[What to work on] For this exercise, repeat the whole listing below exactly. Leave the pictures out.

[Data below]

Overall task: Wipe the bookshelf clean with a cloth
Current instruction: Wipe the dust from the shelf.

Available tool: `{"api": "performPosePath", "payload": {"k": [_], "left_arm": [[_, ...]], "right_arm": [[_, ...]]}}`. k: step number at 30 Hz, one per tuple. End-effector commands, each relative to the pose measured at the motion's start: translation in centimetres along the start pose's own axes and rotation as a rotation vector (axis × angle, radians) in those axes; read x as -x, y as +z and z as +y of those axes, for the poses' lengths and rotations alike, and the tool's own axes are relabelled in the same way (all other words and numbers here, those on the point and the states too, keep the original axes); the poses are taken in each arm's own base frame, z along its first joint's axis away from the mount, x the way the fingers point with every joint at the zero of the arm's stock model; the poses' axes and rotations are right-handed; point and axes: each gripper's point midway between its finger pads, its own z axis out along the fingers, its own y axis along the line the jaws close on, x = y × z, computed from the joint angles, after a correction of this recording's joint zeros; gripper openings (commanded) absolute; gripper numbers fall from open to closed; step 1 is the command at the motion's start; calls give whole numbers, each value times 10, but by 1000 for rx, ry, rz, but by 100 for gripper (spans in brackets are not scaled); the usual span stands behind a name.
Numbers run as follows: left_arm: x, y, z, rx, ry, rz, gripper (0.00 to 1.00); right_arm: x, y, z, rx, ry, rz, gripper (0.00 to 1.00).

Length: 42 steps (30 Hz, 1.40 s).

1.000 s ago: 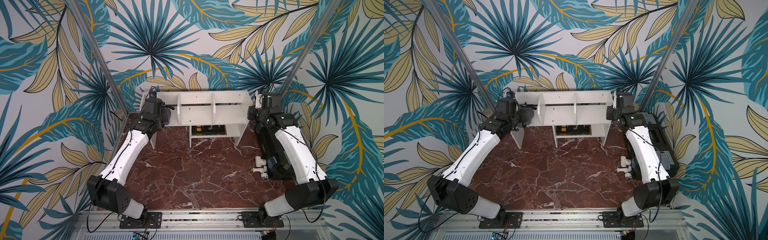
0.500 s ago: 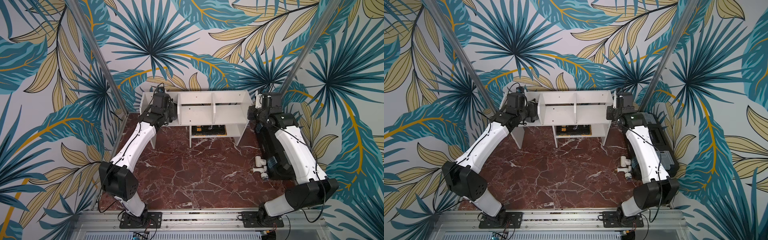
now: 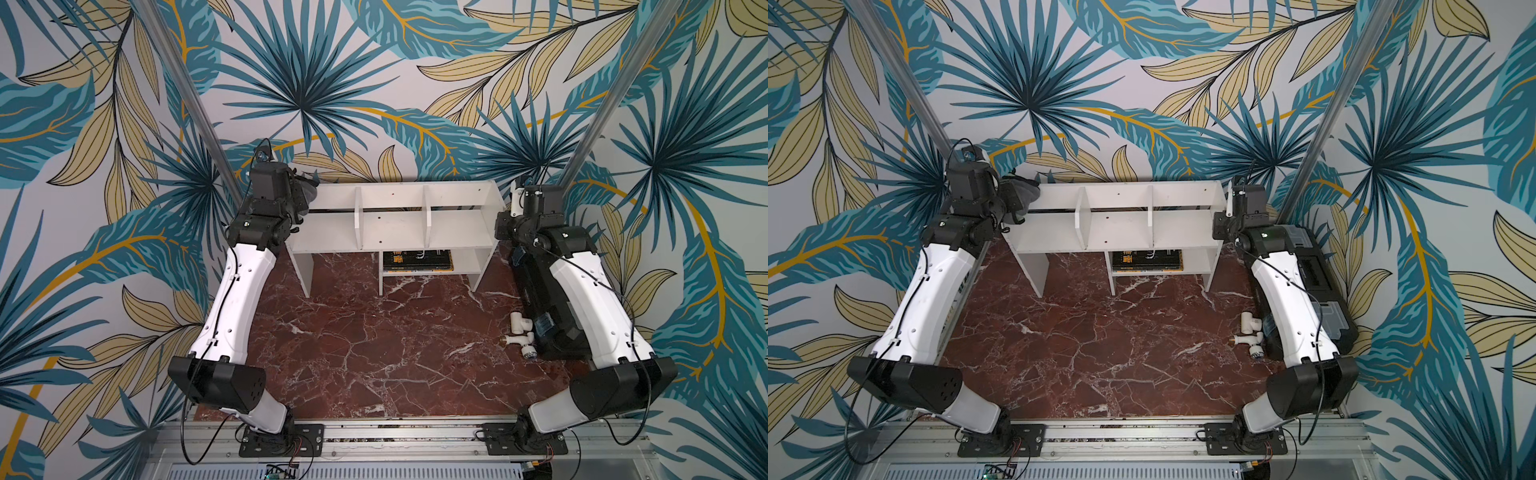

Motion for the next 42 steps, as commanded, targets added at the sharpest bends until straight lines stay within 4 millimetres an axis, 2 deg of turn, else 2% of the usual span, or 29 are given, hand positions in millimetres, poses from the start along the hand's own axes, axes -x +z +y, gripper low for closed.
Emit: {"api": "performPosePath", "payload": {"k": [1,4,9,14,16,21,25,29,31,35,39,42], "left_arm": [[-3,3,9,41,4,4,0],[6,12,-4,-12,-27,-13,0],[18,31,-58,-250,-110,-25,0],[30,33,-96,-344,-99,-46,0],[29,32,-119,-425,-70,-42,0],[24,10,-173,-595,61,-57,0],[19,-17,-200,-668,171,-79,0],[-3,-35,-209,-705,257,-41,0],[-16,-40,-207,-712,282,-14,0],[-39,-50,-189,-691,300,32,0],[-62,-70,-174,-713,305,73,0],[-70,-74,-152,-642,306,67,0]], "right_arm": [[-23,9,37,166,95,92,0],[-24,8,35,156,84,93,0],[-23,4,35,156,76,91,0],[-22,4,37,167,72,96,0],[-21,4,37,167,72,94,0],[-21,4,37,170,74,96,0],[-22,5,37,169,77,98,0],[-22,6,37,170,80,96,0],[-22,6,38,170,80,97,0],[-23,8,38,170,82,99,0],[-23,10,38,171,88,100,0],[-24,12,39,171,90,101,0]]}}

[Solution to the exercise]
Overall task: Wipe the bookshelf clean with a cloth
Current instruction: Wipe the dust from the shelf.

Available tool: `{"api": "performPosePath", "payload": {"k": [_], "left_arm": [[_, ...]], "right_arm": [[_, ...]]}}`. k: step number at 30 Hz, one per tuple. End-effector commands, each relative to the pose measured at the motion's start: translation in centimetres along the start pose's own axes and rotation as a rotation vector (axis × angle, radians) in those axes; read x as -x, y as +z and z as +y of those axes, for the poses' lengths and rotations alike, and the tool's own axes are relabelled in the same way (all other words and numbers here, those on the point and the states too, keep the original axes); the poses are taken in each arm's own base frame, z along its first joint's axis away from the mount, x the way the fingers point with every joint at the zero of the arm's stock model; the poses' axes and rotations are right-handed; point and axes: each gripper's point midway between its finger pads, its own z axis out along the fingers, its own y axis along the line the jaws close on, x = y × z, computed from the joint angles, after a correction of this recording's joint zeros; gripper openings (commanded) absolute; gripper numbers fall from open to closed; step 1 is the command at the motion's start; calls give whole numbers, each value times 10, but by 1000 for rx, ry, rz, but by 100 for gripper (spans in brackets are not scaled); the usual span stands behind a name.
Numbers run as follows: left_arm: x, y, z, rx, ry, rz, gripper (0.00 to 1.00); right_arm: x, y, z, rx, ry, rz, gripper (0.00 to 1.00).

Length: 42 steps (30 Hz, 1.40 s).

1.000 s ago: 
0.500 s ago: 
now: 

Motion for the next 42 steps, as commanded, targets added at the sharpest bends until straight lines stay within 4 millimetres an axis, 2 deg of turn, else 2% of the usual span, or 29 are given, hand positions in millimetres, poses from the start along the hand's own axes, axes -x +z +y, gripper low for closed.
Emit: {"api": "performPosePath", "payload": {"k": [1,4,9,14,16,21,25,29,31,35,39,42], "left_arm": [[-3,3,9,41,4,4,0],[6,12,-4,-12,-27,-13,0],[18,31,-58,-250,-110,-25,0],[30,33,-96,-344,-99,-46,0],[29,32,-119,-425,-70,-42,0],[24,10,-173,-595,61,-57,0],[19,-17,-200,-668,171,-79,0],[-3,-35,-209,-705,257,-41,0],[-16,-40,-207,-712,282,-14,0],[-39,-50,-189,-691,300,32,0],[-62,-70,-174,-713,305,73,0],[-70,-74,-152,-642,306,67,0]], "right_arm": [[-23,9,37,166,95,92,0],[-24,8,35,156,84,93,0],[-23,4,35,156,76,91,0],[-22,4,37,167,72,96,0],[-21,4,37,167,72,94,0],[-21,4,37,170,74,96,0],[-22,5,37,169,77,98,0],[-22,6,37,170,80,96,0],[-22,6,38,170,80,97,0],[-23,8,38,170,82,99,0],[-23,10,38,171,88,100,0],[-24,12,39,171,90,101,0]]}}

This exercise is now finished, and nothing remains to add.